Archives

La souveraineté numérique passe par la protection des données et la cybersécurité

A l'occasion de l'inauguration d’un centre de données en Alsace, le gouvernement a invité administrations et entreprises à sécuriser leurs données, première brique de la souveraineté numérique. L'hébergement des données "sensibles" dans le cloud va être précisé et un plan cyber à destination des TPE/PME a été annoncé.

Reconstruit à la suite d'un incendie qui avait marqué les esprits en mars 2021, le nouveau centre de données d’OVHCloud a tout du symbole. Ce datacenter a été conçu selon les plus hauts standards en matière de consommation d'énergie et de sécurité informatique, et résume l’esprit de la politique industrielle initiée par Bruno Le Maire ministre de l’Economie et de la Souveraineté numérique. Loin d’être "nuageux", le cloud "c'est du concret, des installations, des emplois, des technologies, et c’est la possibilité de réussir ou d’échouer économiquement", a déclaré le ministre lors de l'inauguration le 12 septembre 2022 en Alsace.

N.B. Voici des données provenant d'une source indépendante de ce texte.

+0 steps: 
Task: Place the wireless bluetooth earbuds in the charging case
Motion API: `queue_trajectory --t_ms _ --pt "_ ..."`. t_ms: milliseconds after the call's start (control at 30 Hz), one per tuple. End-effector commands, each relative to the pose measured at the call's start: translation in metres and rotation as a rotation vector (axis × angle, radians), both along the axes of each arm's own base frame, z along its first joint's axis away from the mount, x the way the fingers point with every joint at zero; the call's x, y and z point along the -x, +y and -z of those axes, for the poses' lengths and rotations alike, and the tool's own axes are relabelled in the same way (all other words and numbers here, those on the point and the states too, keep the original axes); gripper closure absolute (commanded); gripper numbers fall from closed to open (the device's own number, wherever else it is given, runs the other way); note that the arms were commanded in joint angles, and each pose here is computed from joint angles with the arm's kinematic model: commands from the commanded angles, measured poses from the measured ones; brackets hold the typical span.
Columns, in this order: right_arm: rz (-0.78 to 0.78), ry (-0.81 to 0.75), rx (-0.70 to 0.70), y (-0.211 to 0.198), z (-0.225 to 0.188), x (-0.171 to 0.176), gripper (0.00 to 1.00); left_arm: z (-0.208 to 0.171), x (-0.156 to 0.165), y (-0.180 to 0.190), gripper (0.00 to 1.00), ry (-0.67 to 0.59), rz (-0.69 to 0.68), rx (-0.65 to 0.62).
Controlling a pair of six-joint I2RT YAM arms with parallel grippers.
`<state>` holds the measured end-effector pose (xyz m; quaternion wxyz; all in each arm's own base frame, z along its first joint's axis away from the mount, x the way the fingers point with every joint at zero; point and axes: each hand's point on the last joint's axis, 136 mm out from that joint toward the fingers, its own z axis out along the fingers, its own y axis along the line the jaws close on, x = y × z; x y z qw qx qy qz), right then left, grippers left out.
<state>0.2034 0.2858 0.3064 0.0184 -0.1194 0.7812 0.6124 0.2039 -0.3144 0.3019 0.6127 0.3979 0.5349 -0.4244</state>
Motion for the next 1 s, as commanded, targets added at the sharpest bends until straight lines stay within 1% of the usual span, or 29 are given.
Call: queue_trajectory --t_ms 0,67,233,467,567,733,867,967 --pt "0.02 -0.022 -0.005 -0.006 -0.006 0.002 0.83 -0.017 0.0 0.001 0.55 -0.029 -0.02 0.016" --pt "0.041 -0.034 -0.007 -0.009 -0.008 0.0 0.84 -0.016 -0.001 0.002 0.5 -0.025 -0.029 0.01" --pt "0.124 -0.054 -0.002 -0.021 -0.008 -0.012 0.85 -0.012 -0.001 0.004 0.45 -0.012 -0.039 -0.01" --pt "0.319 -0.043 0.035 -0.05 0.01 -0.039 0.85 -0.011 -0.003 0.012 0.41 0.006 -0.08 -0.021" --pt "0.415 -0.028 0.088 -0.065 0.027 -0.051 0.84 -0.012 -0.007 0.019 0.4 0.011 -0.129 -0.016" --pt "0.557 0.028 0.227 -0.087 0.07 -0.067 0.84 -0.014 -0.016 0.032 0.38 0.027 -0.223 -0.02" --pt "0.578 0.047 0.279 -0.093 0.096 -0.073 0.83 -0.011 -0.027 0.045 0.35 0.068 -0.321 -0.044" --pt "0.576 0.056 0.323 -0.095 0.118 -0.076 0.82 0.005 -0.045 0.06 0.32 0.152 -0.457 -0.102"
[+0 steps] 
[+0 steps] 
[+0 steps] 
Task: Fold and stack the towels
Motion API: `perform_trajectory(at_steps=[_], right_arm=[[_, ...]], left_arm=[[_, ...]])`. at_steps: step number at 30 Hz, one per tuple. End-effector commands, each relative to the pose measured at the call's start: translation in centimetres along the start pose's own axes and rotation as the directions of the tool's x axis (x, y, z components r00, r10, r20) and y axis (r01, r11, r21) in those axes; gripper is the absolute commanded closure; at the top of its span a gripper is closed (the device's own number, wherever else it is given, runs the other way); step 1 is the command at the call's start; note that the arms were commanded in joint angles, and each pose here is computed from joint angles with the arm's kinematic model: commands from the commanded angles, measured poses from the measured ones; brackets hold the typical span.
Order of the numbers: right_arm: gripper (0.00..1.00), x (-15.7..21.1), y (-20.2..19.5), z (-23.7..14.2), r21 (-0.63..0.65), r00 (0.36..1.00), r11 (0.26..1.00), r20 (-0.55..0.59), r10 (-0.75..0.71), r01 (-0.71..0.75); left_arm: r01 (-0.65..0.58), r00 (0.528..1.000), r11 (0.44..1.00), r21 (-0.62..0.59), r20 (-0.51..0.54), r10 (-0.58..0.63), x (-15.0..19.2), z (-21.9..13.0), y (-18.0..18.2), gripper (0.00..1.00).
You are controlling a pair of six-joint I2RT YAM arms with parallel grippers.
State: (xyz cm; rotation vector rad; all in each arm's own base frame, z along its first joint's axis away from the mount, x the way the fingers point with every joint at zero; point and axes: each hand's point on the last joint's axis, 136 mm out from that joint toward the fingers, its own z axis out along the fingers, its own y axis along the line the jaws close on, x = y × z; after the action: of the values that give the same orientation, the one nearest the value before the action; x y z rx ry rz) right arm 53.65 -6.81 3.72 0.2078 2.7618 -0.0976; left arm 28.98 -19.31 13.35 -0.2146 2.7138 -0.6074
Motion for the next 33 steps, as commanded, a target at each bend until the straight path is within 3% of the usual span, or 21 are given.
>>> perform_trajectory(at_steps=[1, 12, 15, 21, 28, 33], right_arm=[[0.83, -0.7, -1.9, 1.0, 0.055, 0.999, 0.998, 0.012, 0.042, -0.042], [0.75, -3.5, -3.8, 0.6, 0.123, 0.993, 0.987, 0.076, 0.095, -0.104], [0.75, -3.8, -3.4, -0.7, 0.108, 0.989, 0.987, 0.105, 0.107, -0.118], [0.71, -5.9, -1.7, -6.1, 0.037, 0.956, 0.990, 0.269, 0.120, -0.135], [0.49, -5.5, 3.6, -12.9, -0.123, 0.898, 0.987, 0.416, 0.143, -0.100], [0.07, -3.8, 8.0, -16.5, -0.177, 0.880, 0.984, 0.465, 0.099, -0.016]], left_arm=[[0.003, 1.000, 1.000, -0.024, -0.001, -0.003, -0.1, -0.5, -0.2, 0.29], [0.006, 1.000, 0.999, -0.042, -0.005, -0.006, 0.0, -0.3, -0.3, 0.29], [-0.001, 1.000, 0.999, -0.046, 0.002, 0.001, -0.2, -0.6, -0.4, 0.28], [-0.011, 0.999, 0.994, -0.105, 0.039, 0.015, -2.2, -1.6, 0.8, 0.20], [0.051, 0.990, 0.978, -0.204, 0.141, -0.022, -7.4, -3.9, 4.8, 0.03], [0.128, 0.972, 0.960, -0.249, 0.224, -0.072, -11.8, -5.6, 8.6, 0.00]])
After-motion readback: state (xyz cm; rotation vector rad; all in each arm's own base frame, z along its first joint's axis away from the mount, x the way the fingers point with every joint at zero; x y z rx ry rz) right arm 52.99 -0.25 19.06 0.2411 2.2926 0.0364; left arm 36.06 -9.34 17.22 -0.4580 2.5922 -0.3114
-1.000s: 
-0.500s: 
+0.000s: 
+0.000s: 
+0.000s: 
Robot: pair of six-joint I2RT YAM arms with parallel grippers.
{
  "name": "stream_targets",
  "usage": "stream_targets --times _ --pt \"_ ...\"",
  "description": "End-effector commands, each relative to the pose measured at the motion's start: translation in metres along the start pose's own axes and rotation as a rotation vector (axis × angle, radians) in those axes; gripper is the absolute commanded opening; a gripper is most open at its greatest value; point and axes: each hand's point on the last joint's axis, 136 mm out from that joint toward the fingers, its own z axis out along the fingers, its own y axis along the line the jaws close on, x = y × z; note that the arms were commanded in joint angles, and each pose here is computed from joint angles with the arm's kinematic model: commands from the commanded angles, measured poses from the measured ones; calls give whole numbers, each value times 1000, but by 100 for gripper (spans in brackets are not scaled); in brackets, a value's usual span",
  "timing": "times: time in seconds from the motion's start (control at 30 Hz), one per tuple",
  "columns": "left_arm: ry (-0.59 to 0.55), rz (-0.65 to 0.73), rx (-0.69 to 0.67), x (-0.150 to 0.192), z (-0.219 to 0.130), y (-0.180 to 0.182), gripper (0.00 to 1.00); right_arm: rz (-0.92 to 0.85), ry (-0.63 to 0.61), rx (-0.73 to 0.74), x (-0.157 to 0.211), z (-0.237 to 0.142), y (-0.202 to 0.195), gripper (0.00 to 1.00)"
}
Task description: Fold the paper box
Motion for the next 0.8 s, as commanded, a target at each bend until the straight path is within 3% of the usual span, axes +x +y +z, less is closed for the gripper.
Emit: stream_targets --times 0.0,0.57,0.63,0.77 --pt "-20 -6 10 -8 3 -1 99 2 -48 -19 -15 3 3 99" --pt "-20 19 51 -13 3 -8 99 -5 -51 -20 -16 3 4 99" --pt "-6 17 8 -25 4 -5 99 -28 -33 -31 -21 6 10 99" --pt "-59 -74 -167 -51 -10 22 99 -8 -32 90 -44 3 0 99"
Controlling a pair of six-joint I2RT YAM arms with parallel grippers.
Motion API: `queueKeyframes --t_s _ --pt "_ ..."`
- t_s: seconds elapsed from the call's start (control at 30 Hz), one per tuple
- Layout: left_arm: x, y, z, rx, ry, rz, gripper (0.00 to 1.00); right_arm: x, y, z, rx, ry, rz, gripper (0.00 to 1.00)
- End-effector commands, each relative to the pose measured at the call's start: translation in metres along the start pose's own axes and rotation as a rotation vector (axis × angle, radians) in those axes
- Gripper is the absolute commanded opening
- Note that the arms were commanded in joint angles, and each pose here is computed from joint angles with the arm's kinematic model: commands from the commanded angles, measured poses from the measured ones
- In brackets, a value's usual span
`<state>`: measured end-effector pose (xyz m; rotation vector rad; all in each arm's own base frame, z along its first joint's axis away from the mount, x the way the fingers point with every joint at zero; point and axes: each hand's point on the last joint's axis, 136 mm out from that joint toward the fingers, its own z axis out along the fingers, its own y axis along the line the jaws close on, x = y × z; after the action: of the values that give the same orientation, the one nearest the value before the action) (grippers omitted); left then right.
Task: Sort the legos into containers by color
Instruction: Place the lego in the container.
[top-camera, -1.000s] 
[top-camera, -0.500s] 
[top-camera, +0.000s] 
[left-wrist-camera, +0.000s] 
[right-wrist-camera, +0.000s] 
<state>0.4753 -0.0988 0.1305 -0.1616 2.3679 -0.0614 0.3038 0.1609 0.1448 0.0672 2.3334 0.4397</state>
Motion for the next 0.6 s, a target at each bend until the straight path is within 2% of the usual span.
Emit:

La notion de données sensibles précisée

En allant à la rencontre des acteurs tricolores du cloud, le ministre a aussi souhaité réaffirmer son soutien à une filière qui avait très mal vécu l'attribution (avortée) du Health data hub à Microsoft. Il a du reste assuré son soutien à l’idée de réserver aux seules entreprises européennes le label SecNumCloud, le plus élevé dans la hiérarchie des certifications pour l’hébergement de données. L'usage de solutions cloud certifiées va par ailleurs être encouragé avec, dans un premier temps, une circulaire visant à établir les critères d’une "donnée sensible", pour une administration comme pour une entreprise. Et si les incitations à utiliser des solutions souveraines pour sécuriser les données ne suffisent pas, Bruno Le Maire a brandit de possibles obligations.

Ces dernières vont du reste s'imposer avec la directive européenne NIS 2 (Network and information security) dont l’adoption définitive est imminente (lire notre article du 5 juillet). Cette directive va étendre le champ des secteurs soumis à des obligations cyber strictes, comme l’eau, les déchets et les services numériques. Il est également acquis que les administrations centrales y seront soumises, son application aux collectivités restant incertaine, laissée à l’appréciation des Etats membres. 

Sensibiliser 100% des entreprises à la cybersécurité

Quelques jours auparavant, le ministre délégué à la Transition numérique, Jean-Noël Barrot avait détaillé la feuille de route gouvernementale sur la cybersécurité. En plus des 20 millions d'euros supplémentaires affectés à la sécurisation des hôpitaux, il a annoncé sa volonté de renforcer l’accompagnement cyber des TPE/PME. Un plan d’action en leur direction sera lancé "prochainement" avec pour objectif prioritaire de sensibiliser "100% des entreprises" aux risques cyber. Car en 2020, selon une étude Opinion Way, une entreprise sur cinq a été victime d’un rançongiciel et 58% des PME victimes ont eu des "dommages économiques sérieux" dans les six mois ayant suivi l’attaque.

La cybersécurité est ensuite un secteur économique porteur que le gouvernement veut soutenir en lançant un accélérateur de startups spécialisé. L’ambition est de créer 37.000 emplois dans la filière, de faire émerger trois "licornes" (capitalisation boursière de plus d’un milliard d’euros) et de multiplier par trois le chiffre d’affaires du secteur. Le ministre délégué a également confirmé la possibilité de souscrire des assurances cyber couvrant les rançons sous réserve que les victimes portent plainte. Jusqu’à présent l’Anssi s’opposait farouchement à cette idée en estimant que la couverture du risque rançongiciels contribuait à créer un marché pour les cybercriminels.

Interlocuteurs cyber de proximité

Cette disposition sera discutée dans le cadre du projet de loi d'orientation et de programmation du ministère de l'Intérieur (Lopmi) présenté début septembre 2022 (lire notre article du 7 septembre). Le volet cyber de cette loi entend également remédier au manque d’interlocuteurs de proximité en matière de cybersécurité. Un "17 cyber" sera ainsi créé pour traiter les appels du grand public – dans lequel on peut aussi placer les toutes petites communes – victime de cyberattaques ou d’escroqueries. Il sera construit, détaille le rapport annexé au projet de loi "en s’appuyant sur les outils existants" : le GIP Cybermalveillance, les centres régionaux de réponse aux incidents (CERT) en cours de mise en place et l’Anssi. Par ailleurs, 1.500 nouveaux "cyberpatrouilleurs" seront déployés pour mieux lutter contre la cybercriminalité.